Moscow war diary. Part 3: The double steel curtain descends

Third Guest Post by Valery Kostrov, a resident of the capital, a humanities graduate.

otkhodniki – seasonal migrant workers. Source

March 4-6, 2022
During these two days, the situation is as follows – when an endless stream began of all companies leaving us, then even my very, very anti-Putin acquaintances became perplexed and angry. Not towards Putin, which is already customary, but to the West. Annoyance at the very least, because it already seems to them that this whole “cancellation” campaign was carefully prepared, since everything happens so quickly. The thought involuntarily creeps in that perhaps “Putin knew something” by starting this war. The shock of the Great Business Exodus from Russia arises among supporters of a market economy and those who do not support Putin. They ask themselves the question, “how does it feel to cut business ties?” Perhaps if only Apple had left, many would be upset and angry at Putin. But when all companies leave the country in an endless series, the effect is the opposite – from indifference to the desire to survive on their own.

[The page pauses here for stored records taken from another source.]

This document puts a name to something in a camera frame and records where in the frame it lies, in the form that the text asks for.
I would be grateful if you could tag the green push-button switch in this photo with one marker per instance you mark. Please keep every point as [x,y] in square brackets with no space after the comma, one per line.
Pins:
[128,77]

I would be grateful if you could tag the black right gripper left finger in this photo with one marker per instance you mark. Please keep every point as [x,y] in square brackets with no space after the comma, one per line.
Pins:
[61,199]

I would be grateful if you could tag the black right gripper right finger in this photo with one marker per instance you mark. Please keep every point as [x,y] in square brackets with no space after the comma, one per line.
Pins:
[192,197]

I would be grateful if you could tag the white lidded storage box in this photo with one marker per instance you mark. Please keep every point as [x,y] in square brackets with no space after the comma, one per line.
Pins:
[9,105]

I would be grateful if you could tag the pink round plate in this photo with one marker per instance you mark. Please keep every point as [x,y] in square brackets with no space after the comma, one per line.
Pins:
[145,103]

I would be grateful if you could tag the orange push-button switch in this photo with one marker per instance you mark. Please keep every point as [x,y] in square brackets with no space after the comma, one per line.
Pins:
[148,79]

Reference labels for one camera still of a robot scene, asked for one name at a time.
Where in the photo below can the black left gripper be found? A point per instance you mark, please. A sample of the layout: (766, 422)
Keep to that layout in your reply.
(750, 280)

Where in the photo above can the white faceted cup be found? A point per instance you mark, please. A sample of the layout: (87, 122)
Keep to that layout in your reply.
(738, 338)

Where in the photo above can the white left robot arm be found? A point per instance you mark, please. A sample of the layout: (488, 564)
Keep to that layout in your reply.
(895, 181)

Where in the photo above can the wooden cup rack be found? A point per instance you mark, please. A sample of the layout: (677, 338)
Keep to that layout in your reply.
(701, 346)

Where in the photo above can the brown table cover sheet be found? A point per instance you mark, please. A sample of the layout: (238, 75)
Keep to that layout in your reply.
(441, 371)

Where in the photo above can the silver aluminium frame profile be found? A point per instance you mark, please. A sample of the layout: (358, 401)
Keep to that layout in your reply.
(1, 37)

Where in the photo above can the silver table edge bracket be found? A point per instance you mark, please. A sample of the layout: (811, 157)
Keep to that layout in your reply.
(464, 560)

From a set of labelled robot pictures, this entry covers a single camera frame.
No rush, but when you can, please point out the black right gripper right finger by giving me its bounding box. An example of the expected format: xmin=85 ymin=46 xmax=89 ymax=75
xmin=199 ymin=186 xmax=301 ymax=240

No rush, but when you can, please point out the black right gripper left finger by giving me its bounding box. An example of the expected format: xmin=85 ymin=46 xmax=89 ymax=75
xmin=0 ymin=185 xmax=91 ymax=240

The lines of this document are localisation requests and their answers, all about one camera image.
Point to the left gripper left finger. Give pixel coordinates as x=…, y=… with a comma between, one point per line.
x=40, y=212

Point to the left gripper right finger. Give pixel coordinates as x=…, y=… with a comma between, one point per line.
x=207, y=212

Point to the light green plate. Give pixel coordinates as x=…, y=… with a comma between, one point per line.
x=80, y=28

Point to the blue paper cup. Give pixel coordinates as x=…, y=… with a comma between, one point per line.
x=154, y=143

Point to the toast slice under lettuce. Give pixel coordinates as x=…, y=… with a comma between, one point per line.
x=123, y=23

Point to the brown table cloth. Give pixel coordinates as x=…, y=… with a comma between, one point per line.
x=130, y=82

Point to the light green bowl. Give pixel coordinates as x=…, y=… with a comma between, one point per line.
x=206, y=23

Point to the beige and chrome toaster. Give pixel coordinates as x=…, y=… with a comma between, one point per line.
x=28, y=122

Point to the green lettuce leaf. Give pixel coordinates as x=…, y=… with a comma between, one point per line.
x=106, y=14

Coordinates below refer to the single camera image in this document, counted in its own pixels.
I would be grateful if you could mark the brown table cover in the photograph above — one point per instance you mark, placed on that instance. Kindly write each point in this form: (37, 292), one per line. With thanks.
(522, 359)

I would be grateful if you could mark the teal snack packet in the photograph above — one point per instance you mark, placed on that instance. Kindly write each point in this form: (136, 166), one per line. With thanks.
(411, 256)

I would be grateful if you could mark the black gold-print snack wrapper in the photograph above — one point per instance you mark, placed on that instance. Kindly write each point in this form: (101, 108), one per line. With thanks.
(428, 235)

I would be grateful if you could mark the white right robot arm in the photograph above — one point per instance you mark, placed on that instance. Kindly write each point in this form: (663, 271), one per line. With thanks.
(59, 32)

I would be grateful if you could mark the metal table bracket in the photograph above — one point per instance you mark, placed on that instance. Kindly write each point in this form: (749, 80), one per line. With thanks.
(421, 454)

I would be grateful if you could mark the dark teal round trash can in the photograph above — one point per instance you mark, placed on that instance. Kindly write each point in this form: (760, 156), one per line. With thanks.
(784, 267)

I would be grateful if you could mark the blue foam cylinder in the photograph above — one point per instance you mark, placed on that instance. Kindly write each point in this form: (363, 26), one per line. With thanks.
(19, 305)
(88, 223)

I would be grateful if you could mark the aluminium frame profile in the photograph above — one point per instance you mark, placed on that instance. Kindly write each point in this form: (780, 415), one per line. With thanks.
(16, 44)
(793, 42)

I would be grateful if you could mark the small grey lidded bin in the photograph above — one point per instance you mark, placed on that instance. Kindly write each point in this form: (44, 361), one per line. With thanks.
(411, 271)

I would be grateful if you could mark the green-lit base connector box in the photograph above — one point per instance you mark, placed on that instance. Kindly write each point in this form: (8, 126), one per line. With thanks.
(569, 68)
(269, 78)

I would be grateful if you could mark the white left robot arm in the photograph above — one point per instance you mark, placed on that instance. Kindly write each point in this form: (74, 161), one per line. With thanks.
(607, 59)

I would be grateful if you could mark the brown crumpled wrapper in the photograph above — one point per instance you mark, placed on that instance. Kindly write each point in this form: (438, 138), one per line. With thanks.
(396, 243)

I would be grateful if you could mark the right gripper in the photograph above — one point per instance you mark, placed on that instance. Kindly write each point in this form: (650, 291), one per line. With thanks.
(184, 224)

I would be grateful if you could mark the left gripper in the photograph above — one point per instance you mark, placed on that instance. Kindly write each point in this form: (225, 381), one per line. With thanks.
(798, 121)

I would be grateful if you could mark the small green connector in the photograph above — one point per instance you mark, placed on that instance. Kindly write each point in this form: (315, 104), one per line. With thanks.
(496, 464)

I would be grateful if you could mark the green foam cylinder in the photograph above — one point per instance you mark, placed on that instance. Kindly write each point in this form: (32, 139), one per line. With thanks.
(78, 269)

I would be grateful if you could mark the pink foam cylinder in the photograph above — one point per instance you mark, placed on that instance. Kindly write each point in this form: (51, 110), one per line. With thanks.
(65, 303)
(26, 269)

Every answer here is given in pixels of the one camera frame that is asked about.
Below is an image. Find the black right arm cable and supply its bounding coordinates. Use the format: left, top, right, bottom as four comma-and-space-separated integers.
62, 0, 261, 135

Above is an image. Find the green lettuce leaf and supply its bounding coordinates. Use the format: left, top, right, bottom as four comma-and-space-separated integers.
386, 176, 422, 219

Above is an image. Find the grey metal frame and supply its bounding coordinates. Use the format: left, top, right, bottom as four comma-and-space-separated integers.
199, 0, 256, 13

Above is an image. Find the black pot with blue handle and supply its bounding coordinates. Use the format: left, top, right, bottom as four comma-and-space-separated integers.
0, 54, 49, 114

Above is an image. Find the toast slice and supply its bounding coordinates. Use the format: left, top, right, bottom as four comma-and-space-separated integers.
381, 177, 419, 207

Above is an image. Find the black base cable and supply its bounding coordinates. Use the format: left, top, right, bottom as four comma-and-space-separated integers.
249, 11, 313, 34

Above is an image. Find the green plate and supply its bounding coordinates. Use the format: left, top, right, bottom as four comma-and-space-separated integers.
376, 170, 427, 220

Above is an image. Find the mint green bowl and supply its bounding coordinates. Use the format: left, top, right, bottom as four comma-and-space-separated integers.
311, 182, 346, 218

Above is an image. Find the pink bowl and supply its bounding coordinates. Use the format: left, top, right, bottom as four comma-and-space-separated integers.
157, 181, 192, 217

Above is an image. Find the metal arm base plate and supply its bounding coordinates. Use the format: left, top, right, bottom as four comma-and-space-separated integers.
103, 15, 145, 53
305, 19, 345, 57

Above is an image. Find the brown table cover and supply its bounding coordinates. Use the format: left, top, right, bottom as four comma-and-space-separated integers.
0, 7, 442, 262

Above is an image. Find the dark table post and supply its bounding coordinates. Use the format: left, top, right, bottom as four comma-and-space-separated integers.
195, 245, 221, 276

It turns out that in the current situation, the total withdrawal of foreign business from Russia and catastrophic sanctions have played into the hands of strengthening the regime, around which those who have never supported the Russian bureaucracy are beginning to gather. Now it is the chinovniki who will help us survive, since the government of the country is in their hands. The old vulgar slogan of the pro-government “patriots” – “Russia is concentrating” is starting to work, but it works against what the West is trying to achieve – against the escalation of discontent, but in favour of internal mobilization of survival. Orientation towards the coming economic and social problems distracts people from the terrible pictures of the war, everyone thinks about how to stock up food, medicine, how to buy a dacha for a garden, etc. It is difficult to say what is happening in the administrative and business elites, among whom there were many “enlightened Europeans”, but it seems that they still feel like they are in the same submarine, locked from the inside and under torpedo attack from the outside. A noticeable part of the intellectuals and people of art have left, but it is difficult to say how this emigration is assessed by public opinion.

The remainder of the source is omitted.